Now, everything involved with a single request is in one class, in one file, one place to see what is going on! And in some cases, things like Submit can be shared across request types, and if it varies, it can be overridden. This pattern brings readability and re-use to the solution. Now consumers don't have to manually compose building, submitting and validating requests, they can focus simply on which requests to execute.
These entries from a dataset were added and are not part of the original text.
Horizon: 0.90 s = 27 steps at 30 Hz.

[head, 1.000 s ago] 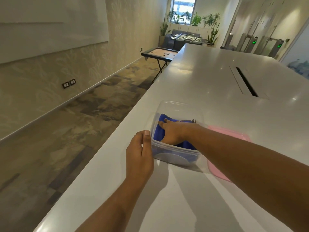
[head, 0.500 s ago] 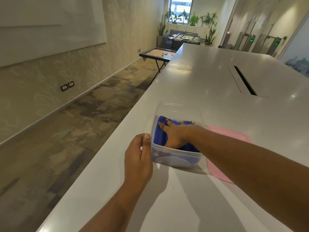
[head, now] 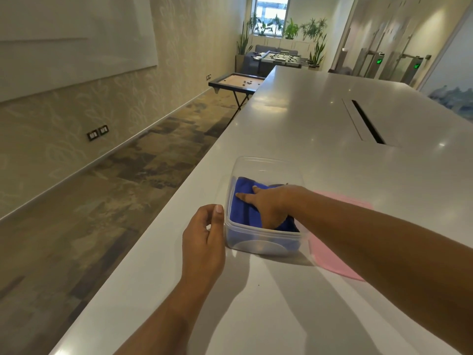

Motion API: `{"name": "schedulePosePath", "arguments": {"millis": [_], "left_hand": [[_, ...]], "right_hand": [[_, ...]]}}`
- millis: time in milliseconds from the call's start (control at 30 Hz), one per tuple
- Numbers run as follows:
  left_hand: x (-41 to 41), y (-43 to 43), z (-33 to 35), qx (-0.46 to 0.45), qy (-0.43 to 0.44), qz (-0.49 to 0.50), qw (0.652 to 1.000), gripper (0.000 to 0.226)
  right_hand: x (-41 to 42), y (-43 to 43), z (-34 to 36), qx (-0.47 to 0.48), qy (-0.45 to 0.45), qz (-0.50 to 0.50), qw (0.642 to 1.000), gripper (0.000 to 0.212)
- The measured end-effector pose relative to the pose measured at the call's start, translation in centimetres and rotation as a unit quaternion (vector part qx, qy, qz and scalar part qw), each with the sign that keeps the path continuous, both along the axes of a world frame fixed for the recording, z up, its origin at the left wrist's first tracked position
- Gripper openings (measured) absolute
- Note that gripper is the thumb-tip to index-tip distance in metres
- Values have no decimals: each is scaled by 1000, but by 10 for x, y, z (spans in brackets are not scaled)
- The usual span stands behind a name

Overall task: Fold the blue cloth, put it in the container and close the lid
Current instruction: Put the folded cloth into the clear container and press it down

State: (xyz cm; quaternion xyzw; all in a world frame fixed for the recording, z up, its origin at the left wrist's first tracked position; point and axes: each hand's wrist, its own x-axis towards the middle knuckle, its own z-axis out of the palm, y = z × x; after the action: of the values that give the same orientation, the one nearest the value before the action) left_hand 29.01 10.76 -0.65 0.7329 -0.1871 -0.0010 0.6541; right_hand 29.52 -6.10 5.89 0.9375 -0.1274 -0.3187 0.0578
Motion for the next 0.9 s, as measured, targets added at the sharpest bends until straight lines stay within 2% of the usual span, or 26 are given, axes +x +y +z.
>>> {"name": "schedulePosePath", "arguments": {"millis": [133, 233, 333, 433, 500, 600, 667, 733, 800, 867, 900], "left_hand": [[-1, 0, 2, -2, -5, -1, 1000, 23], [0, 1, 2, 4, -6, -2, 1000, 19], [2, 1, 0, 14, -9, 3, 1000, 18], [2, 1, -1, 10, -7, 0, 1000, 22], [2, 1, -1, 11, -6, 2, 1000, 23], [2, 1, -1, 19, 1, 6, 1000, 20], [3, 0, 0, 20, 5, 6, 1000, 20], [3, 1, 1, 18, 7, 4, 1000, 20], [3, 2, 1, 13, 9, 0, 1000, 25], [3, 2, 2, 7, 8, -4, 1000, 38], [2, 2, 2, 4, 8, -7, 1000, 43]], "right_hand": [[-6, -5, 2, 15, -22, 12, 1000, 111], [-8, -12, 20, 28, 7, 23, 999, 111], [-11, -15, 25, -19, 30, 48, 998, 112], [-17, -8, 6, -71, -2, 72, 995, 98], [-19, -6, 0, -72, -29, 78, 994, 90], [-25, -6, 19, -6, -59, 59, 996, 90], [-35, -5, 39, 70, -150, 12, 986, 92], [-51, -3, 58, 161, -311, -51, 935, 82], [-73, -7, 67, 218, -475, -114, 845, 52], [-98, -14, 63, 213, -594, -182, 754, 18], [-111, -17, 56, 197, -627, -215, 722, 7]]}}
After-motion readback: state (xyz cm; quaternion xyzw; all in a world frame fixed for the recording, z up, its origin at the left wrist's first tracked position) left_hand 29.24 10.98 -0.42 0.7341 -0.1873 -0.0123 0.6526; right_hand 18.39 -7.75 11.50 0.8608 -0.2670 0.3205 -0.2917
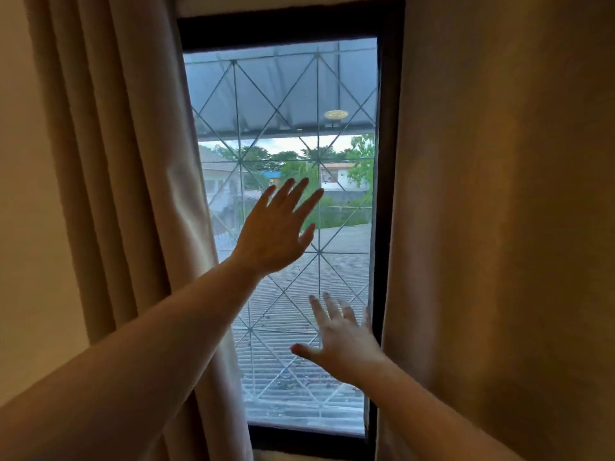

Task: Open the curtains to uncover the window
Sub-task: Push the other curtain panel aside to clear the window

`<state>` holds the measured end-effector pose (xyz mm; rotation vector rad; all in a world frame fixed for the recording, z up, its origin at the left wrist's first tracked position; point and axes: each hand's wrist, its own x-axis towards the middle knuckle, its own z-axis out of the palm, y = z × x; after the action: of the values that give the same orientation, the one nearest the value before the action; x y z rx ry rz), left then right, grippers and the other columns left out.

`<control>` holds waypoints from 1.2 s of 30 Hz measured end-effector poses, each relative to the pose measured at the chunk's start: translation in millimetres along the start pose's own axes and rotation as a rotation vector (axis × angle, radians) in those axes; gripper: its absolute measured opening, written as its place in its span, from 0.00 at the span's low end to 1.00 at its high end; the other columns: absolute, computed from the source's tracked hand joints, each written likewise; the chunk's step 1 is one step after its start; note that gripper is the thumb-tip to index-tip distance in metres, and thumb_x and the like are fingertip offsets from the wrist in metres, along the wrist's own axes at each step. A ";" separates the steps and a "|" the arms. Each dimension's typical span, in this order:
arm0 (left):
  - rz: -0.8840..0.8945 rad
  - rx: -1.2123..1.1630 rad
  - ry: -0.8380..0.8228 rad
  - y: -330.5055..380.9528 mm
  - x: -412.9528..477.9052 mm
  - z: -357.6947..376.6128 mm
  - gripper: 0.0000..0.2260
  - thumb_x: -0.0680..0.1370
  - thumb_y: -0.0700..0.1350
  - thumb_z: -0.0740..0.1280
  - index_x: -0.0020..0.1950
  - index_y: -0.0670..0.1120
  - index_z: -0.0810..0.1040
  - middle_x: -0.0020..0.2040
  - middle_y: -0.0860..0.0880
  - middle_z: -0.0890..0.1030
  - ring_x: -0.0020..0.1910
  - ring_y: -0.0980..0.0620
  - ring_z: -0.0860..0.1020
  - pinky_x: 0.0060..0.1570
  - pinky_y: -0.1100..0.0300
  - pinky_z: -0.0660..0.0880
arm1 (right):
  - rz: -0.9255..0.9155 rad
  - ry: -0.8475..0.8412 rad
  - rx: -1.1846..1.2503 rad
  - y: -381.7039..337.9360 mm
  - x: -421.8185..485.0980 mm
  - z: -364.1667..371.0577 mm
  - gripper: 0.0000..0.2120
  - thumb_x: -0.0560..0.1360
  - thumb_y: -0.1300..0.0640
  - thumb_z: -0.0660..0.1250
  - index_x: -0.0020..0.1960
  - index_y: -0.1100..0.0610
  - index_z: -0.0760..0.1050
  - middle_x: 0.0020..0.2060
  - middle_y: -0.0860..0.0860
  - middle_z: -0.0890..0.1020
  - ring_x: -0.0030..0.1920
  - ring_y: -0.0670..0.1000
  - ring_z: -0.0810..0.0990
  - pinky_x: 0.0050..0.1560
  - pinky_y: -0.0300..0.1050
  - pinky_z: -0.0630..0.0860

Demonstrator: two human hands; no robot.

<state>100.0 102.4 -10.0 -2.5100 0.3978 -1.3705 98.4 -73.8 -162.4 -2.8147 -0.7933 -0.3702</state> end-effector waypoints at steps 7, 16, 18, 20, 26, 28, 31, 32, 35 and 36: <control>0.048 -0.177 0.102 85.1 41.6 1.7 0.31 0.88 0.59 0.54 0.89 0.52 0.50 0.89 0.46 0.56 0.87 0.42 0.59 0.85 0.43 0.60 | 0.031 0.136 -0.121 61.1 -32.6 -19.8 0.47 0.75 0.21 0.49 0.82 0.44 0.35 0.83 0.51 0.42 0.81 0.55 0.36 0.70 0.67 0.25; 0.128 -0.277 0.151 159.0 98.2 18.8 0.33 0.87 0.61 0.54 0.89 0.48 0.53 0.88 0.42 0.59 0.86 0.39 0.62 0.83 0.42 0.63 | 0.102 0.137 -0.239 119.0 -55.6 -44.7 0.46 0.75 0.22 0.46 0.82 0.45 0.33 0.83 0.51 0.40 0.81 0.56 0.37 0.74 0.70 0.30; 0.163 -0.271 0.152 166.4 110.9 26.1 0.33 0.87 0.62 0.53 0.89 0.49 0.52 0.88 0.42 0.58 0.85 0.39 0.63 0.82 0.42 0.64 | 0.110 0.145 -0.240 129.6 -55.6 -44.0 0.46 0.74 0.22 0.44 0.82 0.44 0.33 0.83 0.51 0.41 0.81 0.55 0.38 0.74 0.69 0.31; 0.177 -0.281 0.159 173.4 123.1 34.0 0.32 0.87 0.62 0.52 0.89 0.51 0.53 0.88 0.42 0.57 0.84 0.38 0.63 0.82 0.42 0.63 | 0.112 0.158 -0.220 141.1 -53.8 -44.1 0.46 0.71 0.21 0.39 0.81 0.43 0.33 0.83 0.50 0.42 0.81 0.55 0.39 0.75 0.68 0.32; 0.188 -0.366 0.201 199.7 153.3 62.1 0.32 0.87 0.65 0.53 0.89 0.55 0.53 0.89 0.46 0.56 0.87 0.38 0.58 0.84 0.39 0.60 | 0.128 0.232 -0.208 173.3 -46.1 -45.8 0.45 0.75 0.21 0.45 0.82 0.43 0.35 0.84 0.48 0.46 0.81 0.53 0.41 0.77 0.65 0.33; 0.186 -0.405 0.204 206.6 164.0 70.7 0.33 0.86 0.66 0.53 0.89 0.55 0.53 0.89 0.47 0.55 0.87 0.38 0.57 0.86 0.40 0.57 | 0.138 0.245 -0.211 184.0 -42.1 -47.4 0.44 0.75 0.21 0.46 0.82 0.42 0.34 0.84 0.47 0.46 0.81 0.52 0.41 0.76 0.63 0.33; 0.217 -0.466 0.245 218.8 180.7 86.7 0.33 0.86 0.65 0.57 0.88 0.55 0.54 0.89 0.46 0.56 0.87 0.38 0.59 0.84 0.45 0.49 | 0.172 0.278 -0.206 199.9 -36.0 -50.3 0.44 0.75 0.21 0.45 0.81 0.42 0.33 0.83 0.45 0.45 0.81 0.51 0.42 0.75 0.60 0.30; 0.218 -0.483 0.258 223.3 185.1 91.2 0.33 0.86 0.64 0.57 0.88 0.54 0.54 0.89 0.46 0.57 0.87 0.38 0.59 0.83 0.46 0.48 | 0.184 0.282 -0.207 204.4 -35.5 -50.8 0.44 0.75 0.21 0.44 0.82 0.42 0.34 0.83 0.45 0.44 0.81 0.51 0.42 0.75 0.59 0.30; 0.213 -0.525 0.276 235.7 194.6 101.1 0.33 0.86 0.63 0.58 0.88 0.53 0.55 0.89 0.46 0.57 0.87 0.39 0.59 0.84 0.46 0.51 | 0.208 0.282 -0.220 217.3 -37.6 -50.8 0.44 0.75 0.21 0.42 0.82 0.42 0.35 0.83 0.45 0.44 0.81 0.50 0.42 0.76 0.59 0.33; 0.220 -0.530 0.280 240.2 196.6 103.7 0.33 0.86 0.63 0.58 0.88 0.53 0.56 0.89 0.46 0.57 0.87 0.39 0.59 0.84 0.46 0.52 | 0.214 0.281 -0.225 221.4 -38.3 -50.6 0.44 0.75 0.21 0.42 0.82 0.42 0.35 0.83 0.44 0.44 0.81 0.50 0.42 0.76 0.59 0.33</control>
<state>261.9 -181.6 5.0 -2.5443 1.1965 -1.7018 175.5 -290.5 -151.3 -2.9167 -0.4096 -0.8406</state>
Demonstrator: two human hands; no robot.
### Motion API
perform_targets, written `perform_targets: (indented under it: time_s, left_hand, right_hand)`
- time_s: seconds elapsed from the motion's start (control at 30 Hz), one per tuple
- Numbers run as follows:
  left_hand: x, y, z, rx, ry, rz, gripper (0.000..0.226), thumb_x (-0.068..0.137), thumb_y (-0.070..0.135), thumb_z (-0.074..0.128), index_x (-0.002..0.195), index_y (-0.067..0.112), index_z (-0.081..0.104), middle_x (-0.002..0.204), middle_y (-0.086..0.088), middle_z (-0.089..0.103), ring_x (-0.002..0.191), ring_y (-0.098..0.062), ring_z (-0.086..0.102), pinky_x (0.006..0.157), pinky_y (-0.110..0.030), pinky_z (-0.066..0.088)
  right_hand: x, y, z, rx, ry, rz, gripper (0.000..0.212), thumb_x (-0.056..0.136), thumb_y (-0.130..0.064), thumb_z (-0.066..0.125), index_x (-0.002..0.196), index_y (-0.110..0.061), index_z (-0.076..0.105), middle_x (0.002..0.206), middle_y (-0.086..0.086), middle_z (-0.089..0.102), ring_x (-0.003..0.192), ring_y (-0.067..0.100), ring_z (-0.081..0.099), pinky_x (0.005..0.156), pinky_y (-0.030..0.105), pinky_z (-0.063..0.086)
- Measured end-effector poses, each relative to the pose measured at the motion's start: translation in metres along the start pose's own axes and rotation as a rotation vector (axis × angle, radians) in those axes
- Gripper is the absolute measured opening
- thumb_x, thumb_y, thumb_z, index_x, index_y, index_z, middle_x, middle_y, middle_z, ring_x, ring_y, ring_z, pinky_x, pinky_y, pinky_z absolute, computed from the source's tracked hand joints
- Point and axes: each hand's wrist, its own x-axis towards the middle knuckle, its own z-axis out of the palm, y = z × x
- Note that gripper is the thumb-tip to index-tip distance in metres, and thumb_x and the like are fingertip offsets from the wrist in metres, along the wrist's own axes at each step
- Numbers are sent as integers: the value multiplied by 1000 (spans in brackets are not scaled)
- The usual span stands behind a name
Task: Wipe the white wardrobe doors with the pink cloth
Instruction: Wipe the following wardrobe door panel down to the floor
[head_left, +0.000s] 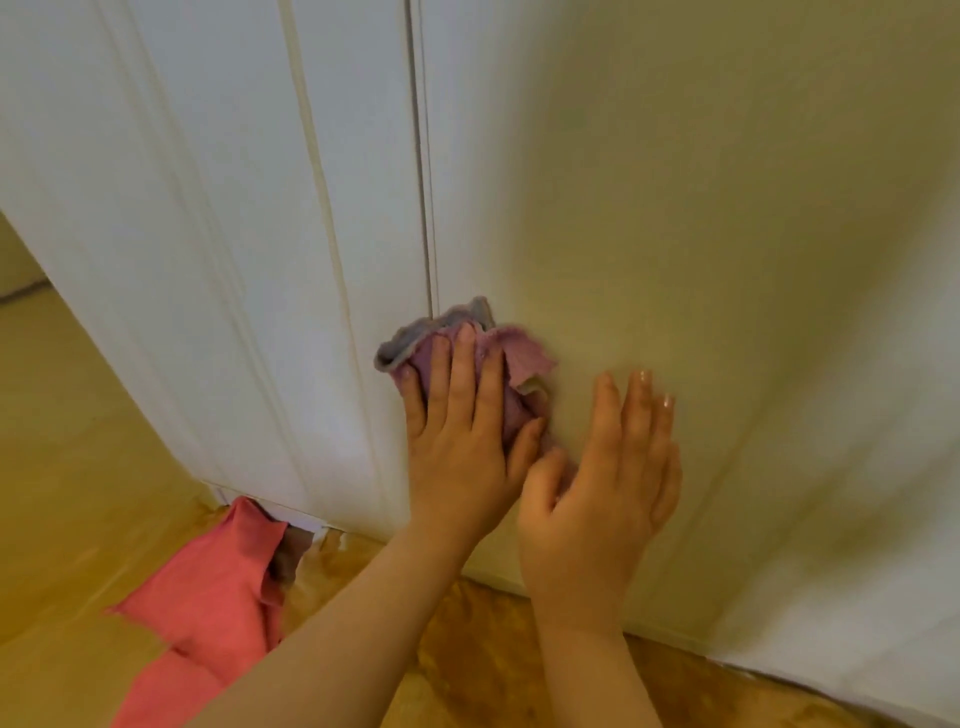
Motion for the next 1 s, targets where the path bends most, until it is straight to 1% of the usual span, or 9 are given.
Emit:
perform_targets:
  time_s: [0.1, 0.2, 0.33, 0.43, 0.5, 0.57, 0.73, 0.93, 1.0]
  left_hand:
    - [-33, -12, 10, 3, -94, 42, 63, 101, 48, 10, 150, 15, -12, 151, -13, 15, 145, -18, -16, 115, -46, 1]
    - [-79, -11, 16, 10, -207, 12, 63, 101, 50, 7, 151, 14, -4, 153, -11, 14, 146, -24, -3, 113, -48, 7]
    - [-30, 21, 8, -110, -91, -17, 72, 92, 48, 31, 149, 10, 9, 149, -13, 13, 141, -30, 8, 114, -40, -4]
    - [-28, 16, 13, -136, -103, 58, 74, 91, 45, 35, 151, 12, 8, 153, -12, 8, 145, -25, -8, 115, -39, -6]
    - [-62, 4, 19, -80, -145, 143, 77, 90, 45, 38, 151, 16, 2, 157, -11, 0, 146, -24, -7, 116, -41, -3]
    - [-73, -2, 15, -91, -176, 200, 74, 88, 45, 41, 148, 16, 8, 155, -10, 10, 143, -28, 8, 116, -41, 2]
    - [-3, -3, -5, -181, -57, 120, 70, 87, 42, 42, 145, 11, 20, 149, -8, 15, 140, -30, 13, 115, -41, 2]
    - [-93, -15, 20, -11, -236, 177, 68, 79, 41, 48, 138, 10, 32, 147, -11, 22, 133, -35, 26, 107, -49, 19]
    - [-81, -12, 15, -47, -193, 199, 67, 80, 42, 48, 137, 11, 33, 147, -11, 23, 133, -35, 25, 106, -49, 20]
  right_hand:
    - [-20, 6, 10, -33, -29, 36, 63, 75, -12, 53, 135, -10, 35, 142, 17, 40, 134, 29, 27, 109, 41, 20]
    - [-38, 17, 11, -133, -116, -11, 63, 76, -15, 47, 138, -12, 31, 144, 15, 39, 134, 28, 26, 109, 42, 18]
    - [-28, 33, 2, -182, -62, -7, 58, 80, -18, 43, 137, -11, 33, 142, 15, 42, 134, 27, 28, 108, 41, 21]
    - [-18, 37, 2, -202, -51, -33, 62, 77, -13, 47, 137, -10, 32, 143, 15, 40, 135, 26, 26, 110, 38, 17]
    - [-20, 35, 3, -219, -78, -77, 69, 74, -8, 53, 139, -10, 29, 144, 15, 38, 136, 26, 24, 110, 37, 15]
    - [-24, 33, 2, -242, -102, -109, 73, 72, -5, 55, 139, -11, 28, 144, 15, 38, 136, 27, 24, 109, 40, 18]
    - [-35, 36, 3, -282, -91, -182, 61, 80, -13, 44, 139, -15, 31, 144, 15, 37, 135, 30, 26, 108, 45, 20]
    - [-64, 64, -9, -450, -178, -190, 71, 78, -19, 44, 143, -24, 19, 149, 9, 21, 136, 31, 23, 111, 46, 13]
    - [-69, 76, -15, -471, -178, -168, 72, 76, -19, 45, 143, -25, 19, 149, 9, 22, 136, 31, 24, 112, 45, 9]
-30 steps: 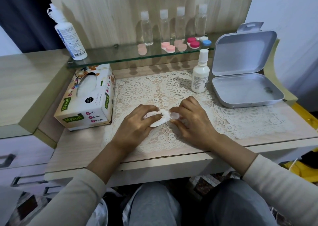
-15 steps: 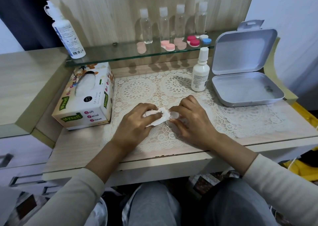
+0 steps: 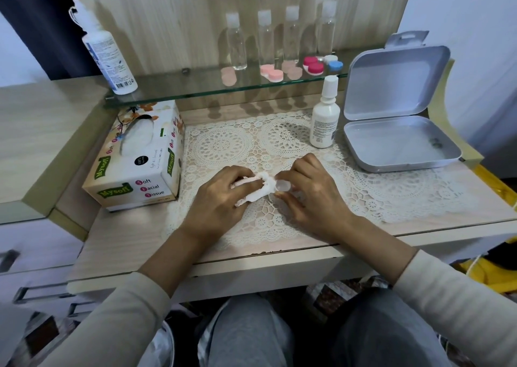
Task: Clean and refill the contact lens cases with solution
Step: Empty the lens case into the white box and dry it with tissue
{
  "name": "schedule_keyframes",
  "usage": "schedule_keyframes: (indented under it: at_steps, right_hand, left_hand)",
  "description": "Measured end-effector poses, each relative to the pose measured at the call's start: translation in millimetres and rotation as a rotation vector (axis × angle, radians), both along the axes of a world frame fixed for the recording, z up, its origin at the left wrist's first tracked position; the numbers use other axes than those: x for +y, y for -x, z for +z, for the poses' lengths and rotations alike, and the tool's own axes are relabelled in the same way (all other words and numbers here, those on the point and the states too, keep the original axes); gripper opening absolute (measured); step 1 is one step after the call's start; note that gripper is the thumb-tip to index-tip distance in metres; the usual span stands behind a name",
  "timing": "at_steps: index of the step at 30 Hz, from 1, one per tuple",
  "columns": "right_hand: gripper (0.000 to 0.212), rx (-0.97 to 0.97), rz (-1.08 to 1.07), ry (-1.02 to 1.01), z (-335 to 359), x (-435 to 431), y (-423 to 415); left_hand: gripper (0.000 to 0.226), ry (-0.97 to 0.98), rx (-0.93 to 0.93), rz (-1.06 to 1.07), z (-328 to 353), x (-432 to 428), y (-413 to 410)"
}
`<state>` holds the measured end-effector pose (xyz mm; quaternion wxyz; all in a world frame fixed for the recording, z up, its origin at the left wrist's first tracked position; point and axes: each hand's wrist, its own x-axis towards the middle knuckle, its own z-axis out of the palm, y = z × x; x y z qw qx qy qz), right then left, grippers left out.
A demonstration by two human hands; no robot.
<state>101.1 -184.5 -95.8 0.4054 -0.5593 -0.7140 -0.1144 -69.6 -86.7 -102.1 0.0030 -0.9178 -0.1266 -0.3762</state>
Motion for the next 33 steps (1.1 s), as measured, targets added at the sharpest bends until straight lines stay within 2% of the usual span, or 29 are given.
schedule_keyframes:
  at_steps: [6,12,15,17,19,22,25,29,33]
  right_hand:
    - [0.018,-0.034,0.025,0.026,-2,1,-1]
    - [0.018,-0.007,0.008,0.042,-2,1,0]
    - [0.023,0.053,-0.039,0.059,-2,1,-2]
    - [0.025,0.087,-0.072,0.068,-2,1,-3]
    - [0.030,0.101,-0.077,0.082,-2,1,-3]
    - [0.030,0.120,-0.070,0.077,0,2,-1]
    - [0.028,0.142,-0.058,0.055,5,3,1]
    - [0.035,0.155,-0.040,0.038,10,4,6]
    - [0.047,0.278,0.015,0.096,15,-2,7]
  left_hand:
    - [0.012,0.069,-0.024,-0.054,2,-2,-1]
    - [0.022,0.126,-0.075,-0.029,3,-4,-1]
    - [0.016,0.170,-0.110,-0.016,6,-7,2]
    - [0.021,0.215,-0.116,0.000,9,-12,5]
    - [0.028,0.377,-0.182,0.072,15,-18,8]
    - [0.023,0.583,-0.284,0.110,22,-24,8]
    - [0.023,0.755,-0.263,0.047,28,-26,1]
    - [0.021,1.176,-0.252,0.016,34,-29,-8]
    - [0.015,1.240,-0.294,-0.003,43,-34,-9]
Steps to refactor to Encapsulated requests

If you have procedural code like this, try these steps to gradually refactor to this pattern:

  • Extract conditional building code into a single Build method that all consumers use
    • Then, in time, remove the conditionals and move the Building code for each request type into it's own class
  • Do the same for conditional submission code
  • Do the same for conditional validation code
  • Have patience to refactor in this direction over time, don't worry about doing this all at once.

Composing requests

Sometimes an event in our system triggers a need for multiple requests, almost as if the composite request doesn't exist in the external system. It becomes trivial to compose requests with this pattern:

class CompositeRequest extends Request
    function Build()
        _ThisRequest = new ThisTypeOfRequest()
        _ThatRequest = new ThatTypeOfRequest()
    override Submit()
        _ThisRequest.Submit()
        _ThatRequest.Submit()
    function Validate(response)
        // maybe nothing to do here

Now we can easily compose, with conditionals, multiple requests! Imagine if consumers had to compose this every time they needed this series of requests!

Analysis of pattern

  • Pros
    • Readability, one stop spot to see what all is involved with a request
    • Re-use
    • Avoids mistakes when consumers don't ensure all steps are executed
    • Composable
  • Cons
    • Time to refactor in this direction
    • Getting crazy with inheritance re-use. I'd recommend using a common interface (Build/Submit/Validate) but beyond that use composition.